# My poodle is biting...HELP!



## TracieSkaggs

I have a poodle that was born 2-2-10. She is a toy poodle, and was bought from a pet store. She bites like crazy. When I walk across the floor she is chasing me biting my legs, and she brings blood. I've smacked her backside and told her no, and I have to do that 4 or 5 times before she will stop. She only stops for a minute. She is vicious to be such a tiny dog. It isnt just me either, she bites my husband too. We cant even love on her without her biting.I thought it was her teething to begin with but now I dont think so. I dont know what to do anymore. My husband is talking about giving her away, I love the lil mean butt and dont want that to happen, but dont know what else to do. She has a vet appt in a week and Ill ask advice from him, but if anyone else has had this problem, please let me know what to do! Thanks for ANY advice anyone has.[/


----------



## Mister

Your Poodle is VERY young so go easy on her!!! Please dont smack your pup for playing with you, she is play biting its not malicious! When she does this give her a toy or a rubber toy to chew on. And seriously your going to give her away? She is only like 10 weeks and is a PUPPY and PUPPIES play bite. Im sure since she came from a pet store that means she came from an "out of state breeder" which really means she is from a puppy mill and was probably ripped away from her parents too young and wasnt taught the proper lessons from her or her siblings. 
You need to take her to a vet to be checked out a dewormed and to get another set of shots im sure, while your there ask about some good trainers and get into a training class! Puppies are alot of work and you need to do a lot of consistent training to have a well rounded well behaved dog. Even small dogs need training.
Sorry is it seems like im being tough on your but you bought this dog and made a commitment to her and now you need to uphold that promise and not fail her by simply giving her away.


----------



## flufflvr

Puppies are often just little fluffballs with needle-like teeth. One thing that worked well for us is that as soon as she bites, yelp with a high pitch noise like a dog does when it's hurt, and turn away, so that all fun stops, and they realize they just hurt you. They normally learn bite inhibition this way from the rest of their pack, but when they're pet store puppies they don't get that chance. She doesn't realize that she's hurting you. Hitting her won't help. It will just make it harder for her to bond to you, and give her reason to want to bite you. 

Also, when she chews on stuff, including you, replace it with something you want her to chew on like a chew toy or a bone or something. 

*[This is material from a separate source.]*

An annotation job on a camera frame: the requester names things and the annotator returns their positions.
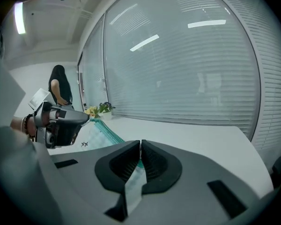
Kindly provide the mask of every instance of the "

If she can't settle down with a chew toy, put her in her crate for a bit until she's under control. She's just a pup, she probably didn't spend enough time with her littermates and mom to learn about all of this stuff, so now you get to teach her.


----------



## flyingduster

if I remember rightly you got this lil girl at only 6 weeks old, right? This is why puppies are best to stay with their littermates until at *least* 8 weeks; they learn about bit inhibition and how to play nicely etc etc!!! I don't have much advice, and others will have better advice to help you anyway, but it's a good thing to be aware of for future reference; let the puppies stay until 8 weeks!!!


----------



## TracieSkaggs

The lady the pet shop uses for his poodles lives in the next town, he gave me all her info. She was 8 weeks old when she was brought to the pet store for me to buy. She spent only a few hours at the store. We do give her chew toys to bite on instead of us, but she will leave the toy to bite us lol. The pet store gave her the shots she was due, we took her to the vet to get her checked out the next day, and the vet redone them because he said the pet store used "cheap" shots. The vet even give her chew toys, she chews on the sometimes, but if she sees our feet or us walking, she attacks. When I smack her its more or less a lil spat, I could NEVER hurt her, but I want her to know its wrong to bite. Like just now, She just attacked my feet as I sit here, and made one bleed. Ive only had one poodle before this one, and Candi, my other poodle was amazing. She would only bite when played with, but would never bite me for any reason. I dont want to give her up, like I said I love the lil mean butt. I just wonder what kind of life she had before we got her. She has a vet appt and they are going to give her the next round of shots, and I will ask him for some trainers, and advice also. Thanks for all the advice from everyone.


----------



## TracieSkaggs

She was almost 8 weeks old when we got her


----------



## flyingduster

TracieSkaggs said:


> She was almost 8 weeks old when we got her


Oops, sorry, you told us she was just under 7 weeks when you got her!


----------



## TracieSkaggs

Thats what Syed, the pet store owner told me, but then he said he called the lady that breeds them and she told him Molly was almost 8 weeks. I have never bought a pet from a pet store before Molly, and I dont think Ill be doing it again because Ive caught him in several lies. I finally got her papers and it said she was born 2 2 10. If they are right she was almost 8 weeks old when I got her.


----------



## Birdie

How much exercise is she getting? How much does she like her toys? Get her something that's BETTER than your toes to nibble on.  A bone, a kong filled with yummy food, etc. 
Run her around a lot and play fetch with her, play fight with her, etc. Tire her out! She'll be less likely to try to initiate play in such an intense manner if she's tired from playing so much, haha. 
I really suggest using your hands a lot with her and touching her all over when you pet her/play with her. If/when she bites you, yelp like a puppy would and walk into the next room, leave her alone (or just turn away and ignore her if the walking away will make her bite at your feet). Do this over and over again until she makes the connection that biting = no more play time. I agree with Flufflvr that if things get out of control or she is too riled up, put her in her crate for a few minutes to calm her down. (Not as punishment!! Don't make her feel like she's in trouble when she goes in her crate, we want her to like her crate! LOL Just a few minutes to calm down) 
Also be sure to play with her with toys to further enforce the fact that your hands are NOT for biting, but her toys are. 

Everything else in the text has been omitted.